Entah mengapa, sesiang ini kabut di sekelilingku semakin tebal. Padahal satu jam yang lalu matahari masih setia menemani dan menyiratkan sinarnya yang terik. Detik demi detik semakin cepat waktu berlalu. Masih saja kabut itu menemaniku. Adakah sesuatu yang ingin ia sampaikan padaku? Ku biarkan saja kabut itu terus berarak dan mengikuti setiap langkah kakiku.
Satu jam, dua jam, tiga jam…
Dan seterusnya… aku tak tahu sudah berapa lama kabut itu menemani perjalananku.
Hingga tiba-tiba kulihat kabut itu semakin memerah. Awalnya ia putih, lalu kuning, orange dan sekarang merah…
Tahulah aku bahwa hari semakin beranjak kepada malam..
Tiba-tiba entah dari mana asalnya, keresahan menjalari seluruh persendianku.
Hei!
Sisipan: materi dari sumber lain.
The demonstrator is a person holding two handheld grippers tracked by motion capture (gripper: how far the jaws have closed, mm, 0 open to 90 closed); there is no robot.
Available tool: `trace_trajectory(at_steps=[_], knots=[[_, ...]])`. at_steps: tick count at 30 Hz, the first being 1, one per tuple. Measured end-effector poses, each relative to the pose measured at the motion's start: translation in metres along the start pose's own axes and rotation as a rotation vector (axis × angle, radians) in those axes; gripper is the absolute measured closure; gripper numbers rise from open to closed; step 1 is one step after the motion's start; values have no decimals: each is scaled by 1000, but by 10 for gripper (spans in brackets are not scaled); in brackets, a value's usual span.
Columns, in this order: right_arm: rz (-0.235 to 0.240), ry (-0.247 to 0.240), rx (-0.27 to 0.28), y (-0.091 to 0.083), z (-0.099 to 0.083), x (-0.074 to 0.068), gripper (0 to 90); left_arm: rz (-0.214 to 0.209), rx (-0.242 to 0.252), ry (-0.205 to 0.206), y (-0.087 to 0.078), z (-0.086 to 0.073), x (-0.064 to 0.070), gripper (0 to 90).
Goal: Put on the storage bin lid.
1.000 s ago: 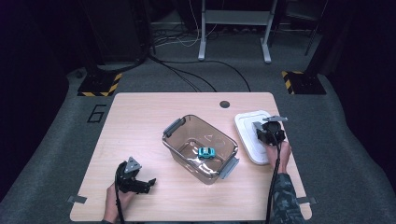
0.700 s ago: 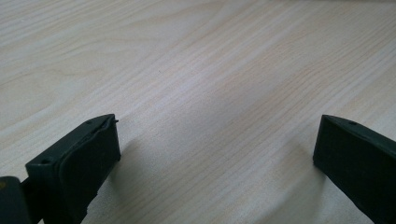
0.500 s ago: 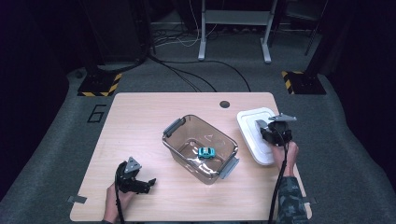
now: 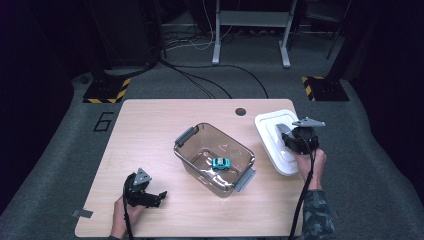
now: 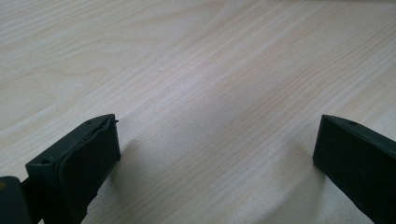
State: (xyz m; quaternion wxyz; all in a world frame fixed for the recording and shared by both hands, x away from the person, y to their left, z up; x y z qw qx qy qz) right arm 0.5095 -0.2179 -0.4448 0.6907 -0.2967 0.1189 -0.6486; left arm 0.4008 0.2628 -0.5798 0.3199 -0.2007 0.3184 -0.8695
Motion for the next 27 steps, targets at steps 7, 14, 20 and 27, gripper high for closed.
trace_trajectory(at_steps=[7, 14, 20, 27], knots=[[3, -10, 22, -15, 11, 2, 665, -1, -2, 0, 0, 0, 0, 1], [-5, -29, 36, -27, 20, 1, 666, -2, 4, -1, 0, 0, 0, 1], [-7, -40, 40, -34, 28, 0, 665, -4, 6, -4, 1, 0, 0, 1], [-3, -54, 48, -39, 36, -3, 666, -2, 2, -4, 0, 0, 0, 1]])
Point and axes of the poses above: each handheld gripper's, and its own axes: y roughly forward along the jaws, z roughly out of its top, x roughly to its right, the point moved 7 cm from there along y, roughly forward along the jaws, and after that the axes turned 13 degrees about -z, right-handed, at the moved point
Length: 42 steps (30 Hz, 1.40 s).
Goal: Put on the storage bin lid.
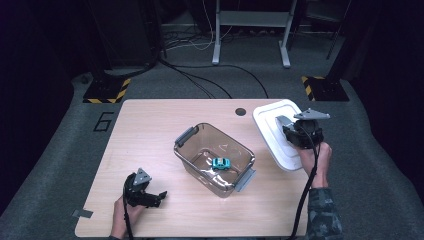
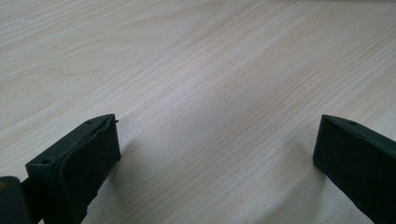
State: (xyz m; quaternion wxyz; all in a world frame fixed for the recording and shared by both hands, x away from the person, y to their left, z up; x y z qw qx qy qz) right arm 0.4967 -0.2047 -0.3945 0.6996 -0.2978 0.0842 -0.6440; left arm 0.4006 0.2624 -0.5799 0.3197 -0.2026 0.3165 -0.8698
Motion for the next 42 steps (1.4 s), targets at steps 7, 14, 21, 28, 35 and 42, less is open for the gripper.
trace_trajectory(at_steps=[7, 14, 21, 28, 35, 42], knots=[[20, -16, 10, -5, 12, -7, 665, 2, -6, 8, 0, 0, -1, 1], [51, -34, 15, -7, 21, -19, 665, 2, -5, 8, 0, 0, -1, 2], [90, -50, 16, -8, 29, -36, 665, 2, -5, 6, 0, 0, -1, 2], [127, -67, 24, -9, 38, -52, 665, 2, -3, 5, 0, 0, 0, 2], [160, -88, 33, -13, 46, -69, 665, 0, -4, 2, 0, 0, 0, 2], [195, -106, 35, -17, 51, -86, 665, -1, 0, 3, 0, 0, 0, 2]])
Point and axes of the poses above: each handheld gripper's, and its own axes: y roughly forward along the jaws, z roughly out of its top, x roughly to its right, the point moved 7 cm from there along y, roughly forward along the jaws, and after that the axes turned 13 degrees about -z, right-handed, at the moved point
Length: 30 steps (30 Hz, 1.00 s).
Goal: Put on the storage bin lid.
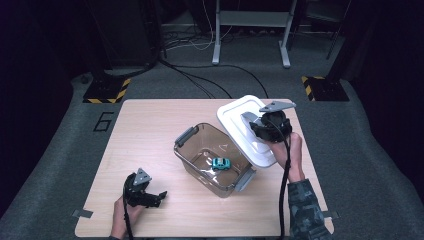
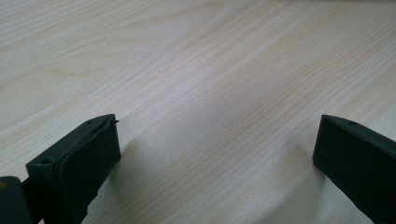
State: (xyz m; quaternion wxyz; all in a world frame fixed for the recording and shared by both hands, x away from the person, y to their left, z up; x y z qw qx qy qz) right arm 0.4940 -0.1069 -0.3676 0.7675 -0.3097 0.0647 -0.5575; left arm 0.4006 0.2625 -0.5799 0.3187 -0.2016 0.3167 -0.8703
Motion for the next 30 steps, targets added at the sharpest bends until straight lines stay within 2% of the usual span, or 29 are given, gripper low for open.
trace_trajectory(at_steps=[11, 19, 21, 26, 30], knots=[[58, -26, 9, 1, 5, -25, 664, -1, 0, -2, 0, 0, 0, 3], [95, -35, -4, 1, 6, -47, 664, -1, 0, -1, 0, 0, 0, 3], [105, -58, -1, 2, 6, -52, 664, -1, -4, 2, 0, 0, 0, 3], [126, -74, 6, 4, 6, -64, 664, -1, 1, -1, 0, 0, 0, 3], [142, -72, -3, 7, 5, -74, 663, -1, 1, 0, 0, 0, 0, 3]])
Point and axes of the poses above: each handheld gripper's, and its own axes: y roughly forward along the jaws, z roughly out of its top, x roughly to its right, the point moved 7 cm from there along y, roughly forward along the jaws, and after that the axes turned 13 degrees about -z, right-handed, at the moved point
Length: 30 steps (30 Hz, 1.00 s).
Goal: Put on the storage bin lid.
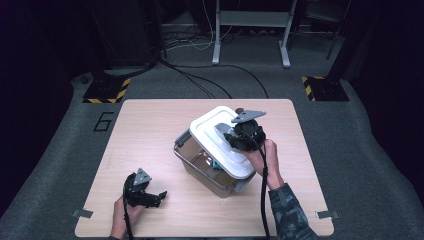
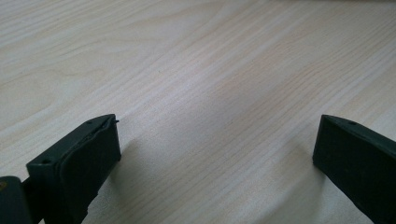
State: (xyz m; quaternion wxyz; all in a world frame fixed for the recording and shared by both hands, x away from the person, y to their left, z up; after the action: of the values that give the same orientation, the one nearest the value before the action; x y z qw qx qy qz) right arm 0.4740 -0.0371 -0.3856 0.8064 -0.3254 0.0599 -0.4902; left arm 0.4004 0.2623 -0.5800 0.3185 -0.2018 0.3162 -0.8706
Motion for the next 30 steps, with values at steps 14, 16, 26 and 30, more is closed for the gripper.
trace_trajectory(at_steps=[14, 16, 26, 30], knots=[[64, -38, -21, 12, 1, -31, 664, -4, 3, -9, 0, 0, 1, 3], [70, -51, -22, 13, 1, -35, 663, -4, 0, -6, 0, 0, 1, 4], [88, -81, -58, 20, -5, -50, 663, -3, -3, -2, 0, 0, 0, 4], [92, -98, -61, 23, -7, -53, 663, -3, 1, -5, 0, 0, 1, 4]])
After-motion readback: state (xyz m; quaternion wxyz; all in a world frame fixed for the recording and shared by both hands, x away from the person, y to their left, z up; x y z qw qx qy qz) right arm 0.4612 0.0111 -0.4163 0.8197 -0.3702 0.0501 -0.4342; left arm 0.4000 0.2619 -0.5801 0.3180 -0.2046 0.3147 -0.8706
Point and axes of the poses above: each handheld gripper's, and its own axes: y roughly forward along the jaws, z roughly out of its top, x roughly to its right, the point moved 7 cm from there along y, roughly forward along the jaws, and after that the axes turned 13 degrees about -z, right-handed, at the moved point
Cukup!
Namun
Lelah mulai menyergapku, ketakutan mulai menghantuiku. Namun tanpa menyerah aku berusaha melawan kabut itu. Satu dua tiga… nafas yang terburu semakin menipis saja kurasa. Sesak, pedih, sakit dan luka mulai menembus tubuhku. Bukan… bukan tubuhku tapi sesuatu yang tersimpan dalam tubuhku, jiwaku. Hei, kabut itu hendak meminta sesuatu itu. Jangan! Tidak! Kumohon jangan ambil hatiku! Aku meronta-ronta dalam tangis yang senyap tak tertahankan. Kumohon jangan! Kumohon!
Aaaaaaargh!!!
Dia mulai menarik paksa hatiku. Sekuat tenaga ku pegang erat hatiku. Jadilah hatiku semakin menghitam karena tersentuh kabut itu. Oh tidak!
Aku berteriak…
Aku menangis…
Aku meronta…
Masih erat ku pegang hati yang sudah tak berbentuk itu.
Kupertahankan satu-satunya benda berharga dalam jiwaku… karena disana kusimpan cinta…
Ya… Cinta…
Hei! Tiba-tiba kutemukan kekuatanku.
Ya… Cinta…
Tanpa kupikirkan apapun ku hendak meneriakkan sebuah kata tapi aku lupa. Bukan. Seharusnya bukan kata. Ya, bukan sebuah kata tapi apa yang hendak aku teriakkan?
Senyap…
Ku coba bertanya pada setiap organ dalam tubuhku namun telingaku telah tuli untuk mendengar. Dan mataku telah buta untuk melihat. Semakin dalam aku merasakan ketakutanku. Oh Tuhan, apa yang terjadi pada diriku? Tiba-tiba terbersit dalam ingatanku.
Allah…
Entah darimana mula asalnya huruf-huruf itu terangkai dalam mulutku, dan tiba-tiba hati yang erat tergenggam itu berdenyut.
Allah…
Kehangatan mulai terasa menjalari sendi-sendi pergelangan tanganku dan kurasakan denyutan itu semakin kuat.
Allah…
Perlahan ku dengar suara denyutan itu semakin jelas di telingaku.
Allah…
Dan hei! Aku melihatnya. Aku melihat kabut itu mencair.
Allah…
Mataku semakin terbuka lebar…
Allah…
Kabut itu menghilang…
Allah…
Cahaya itu menyilaukan…
Indah…
Mempesonaku…
Allah…
Kesadaranku mulai terasa nyata…
Allah…
Ku dapati diriku dalam ruangan kamarku. Dan kabut itu telah pergi.